1927. Les valeurs de la Jeune République


Marc Sangnier (1873-1950) avait fondé la Jeune République en 1912. Ce petit parti, qui défendait un catholicisme social, aux origines de la démocratie chrétienne, était bâti sur les bases du Sillon, mouvement qu’avait conduit Sangnier avant 1912 et que le pape Pie X avait condamné en août 1910, l’accusant de convoyer le socialisme en donnant la priorité à la démocratie sur l’autorité, « produit vital de l’Église ». Sangnier avait été l’un des élus du Bloc national en 1919 mais avait fini par rompre avec celui-ci en se rapprochant de la gauche. Dans ce discours prononcé le 29 mai 1927, Sangnier définit les valeurs de son parti face aux grandes forces politiques des années 1920.

 

Le communisme, c’est une religion. Le fascisme, le racisme aussi en Allemagne, c’est une religion. Vous savez que Mussolini lui-même avait composé un catéchisme fasciste et qu’il voulait adorer la déesse Rome, de même que les communistes font, de leur doctrine, non pas seulement un instrument de politique, mais je ne sais quel culte, avec des actes de foi, des pratiques, et quelque chose comme une étroite et rigide orthodoxie qui consiste, d’abord, à baptiser dans le sang ceux qui ne veulent pas adhérer à la doctrine et au culte.

Mais, camarades, nous à la Jeune République, nous sommes, sans doute, un parti non confessionnel — vous savez comme moi qu’il y a des jeunes républicains de toutes confessions religieuses, qu’il y a des libres penseurs à côté de croyants —, mais, je ne crains pas cependant de le dire, il y a entre nous tous plus qu’un programme commun de politique pratique ; un sentiment commun de la justice, de la fraternité et de l’amour nous unit, si bien que — nous avons raison de le dire et d’en être fiers — il y a, dans la Jeune République, un parti pris moral et un magnifique élan de spiritualité.

[Applaudissements.]

Et c’est là justement ce qui arrête encore un certain nombre de républicains laïques et libres penseurs.
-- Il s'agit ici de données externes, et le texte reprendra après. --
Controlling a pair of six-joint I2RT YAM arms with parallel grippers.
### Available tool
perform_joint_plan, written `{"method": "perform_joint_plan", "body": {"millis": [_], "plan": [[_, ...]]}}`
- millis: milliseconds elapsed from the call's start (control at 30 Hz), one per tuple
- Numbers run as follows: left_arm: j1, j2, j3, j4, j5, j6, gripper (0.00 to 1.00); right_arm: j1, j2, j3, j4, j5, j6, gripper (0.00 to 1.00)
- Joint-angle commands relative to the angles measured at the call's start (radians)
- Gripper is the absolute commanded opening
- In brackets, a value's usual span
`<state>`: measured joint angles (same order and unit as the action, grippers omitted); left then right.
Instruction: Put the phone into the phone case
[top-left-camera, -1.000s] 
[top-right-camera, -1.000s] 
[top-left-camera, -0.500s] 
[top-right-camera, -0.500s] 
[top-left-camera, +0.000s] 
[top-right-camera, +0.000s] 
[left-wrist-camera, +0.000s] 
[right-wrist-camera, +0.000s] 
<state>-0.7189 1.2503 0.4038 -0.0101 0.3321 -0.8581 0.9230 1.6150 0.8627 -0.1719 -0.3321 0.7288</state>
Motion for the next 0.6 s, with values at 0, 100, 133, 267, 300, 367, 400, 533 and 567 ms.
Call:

En face de nous, ils se sentent inquiets, et ils disent : ces hommes-là sont trop religieux pour nous ; ces hommes-là sont trop préoccupés de vie morale et d’idéal spirituel. Ils sont inquiétants.
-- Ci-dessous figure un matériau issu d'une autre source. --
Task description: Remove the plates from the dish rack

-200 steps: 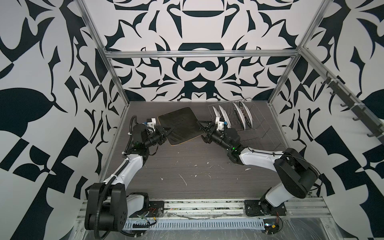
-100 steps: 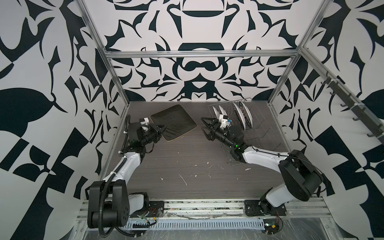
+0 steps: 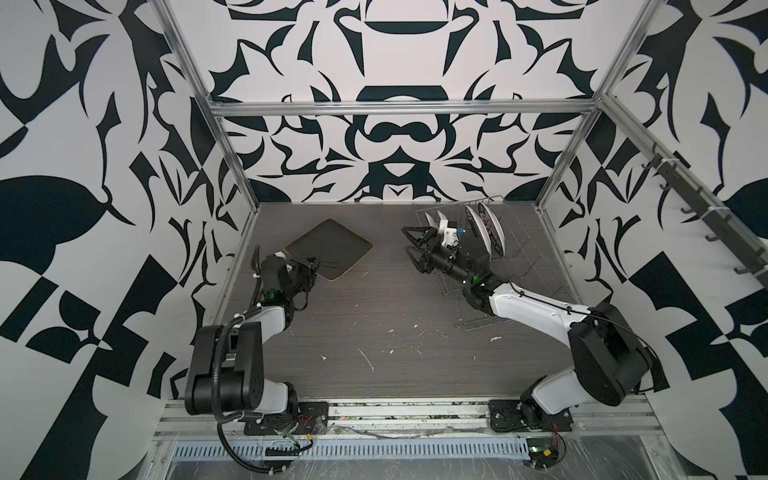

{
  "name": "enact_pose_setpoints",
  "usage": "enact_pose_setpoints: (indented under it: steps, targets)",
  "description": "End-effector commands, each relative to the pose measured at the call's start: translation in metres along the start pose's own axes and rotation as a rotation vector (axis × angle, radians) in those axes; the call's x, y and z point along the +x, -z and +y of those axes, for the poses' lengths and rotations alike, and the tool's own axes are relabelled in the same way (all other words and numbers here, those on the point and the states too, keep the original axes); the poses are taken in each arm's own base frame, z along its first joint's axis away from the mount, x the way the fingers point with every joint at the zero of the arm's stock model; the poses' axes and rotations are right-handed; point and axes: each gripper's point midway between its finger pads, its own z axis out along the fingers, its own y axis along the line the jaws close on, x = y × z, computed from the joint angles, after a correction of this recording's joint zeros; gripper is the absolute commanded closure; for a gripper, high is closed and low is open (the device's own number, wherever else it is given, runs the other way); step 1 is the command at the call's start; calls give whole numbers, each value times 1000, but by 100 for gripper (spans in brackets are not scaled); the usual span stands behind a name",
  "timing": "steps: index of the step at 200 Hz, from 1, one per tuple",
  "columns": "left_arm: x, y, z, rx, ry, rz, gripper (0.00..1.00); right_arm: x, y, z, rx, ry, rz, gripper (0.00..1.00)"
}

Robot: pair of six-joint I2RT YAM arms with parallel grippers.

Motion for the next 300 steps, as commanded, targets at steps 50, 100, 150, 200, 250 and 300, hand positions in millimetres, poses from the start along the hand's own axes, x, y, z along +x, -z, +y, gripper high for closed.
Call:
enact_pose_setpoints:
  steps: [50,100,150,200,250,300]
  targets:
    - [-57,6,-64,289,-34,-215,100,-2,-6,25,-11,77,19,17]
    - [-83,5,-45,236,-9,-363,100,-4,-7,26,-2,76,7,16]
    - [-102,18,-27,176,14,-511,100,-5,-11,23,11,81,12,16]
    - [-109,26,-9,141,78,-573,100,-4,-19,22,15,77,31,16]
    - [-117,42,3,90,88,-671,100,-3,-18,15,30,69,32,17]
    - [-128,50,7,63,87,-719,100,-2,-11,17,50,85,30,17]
Eh bien ! je leur répondrai, camarades, que ce qu’ils ont observé en nous est vrai, mais c’est justement parce que nous sommes capables de rendre à la république et à la démocratie une âme vivante et d’opposer quelque chose aux communistes et aux fascistes de véritablement plus fort qu’eux. Autrement, nous sommes vaincus à l’avance.

Regardez le problème des transformations économiques et sociales, transformations qui, selon nous, mettront le capital au service du travail alors que, pendant trop longtemps, le travail a été l’esclave du capital. Ce n’est pas, à notre sens, la raison qui peut entraîner les hommes dans cette voie courageuse et hardie de rénovation. Il y faut un élan profond de toute l’âme et, encore une fois, une mystique véritable. Si bien que je ne crains pas d’affirmer que, tôt ou tard, le parti qui triomphera, c’est le parti dont la mystique sera la plus forte. Or, camarades, comment ne pas voir, à l’heure actuelle, le christianisme apparaître comme une grande et indispensable force de rénovation sociale.

Et je voudrais que tous les libres penseurs — et il y en a, certes, un nombre fort grand dans cette assemblée — se réjouissent avec moi chaque fois que le masque de paganisme dont on voulait affubler le christianisme est jeté bas et qu’apparaît enfin, devant les hommes, la véritable figure du Dieu d’amour et de fraternité.

[Vifs applaudissements.]

Marc Sangnier, Que choisira la France ?, Paris, Éd. de la Démocratie, 1929, p. 41-42.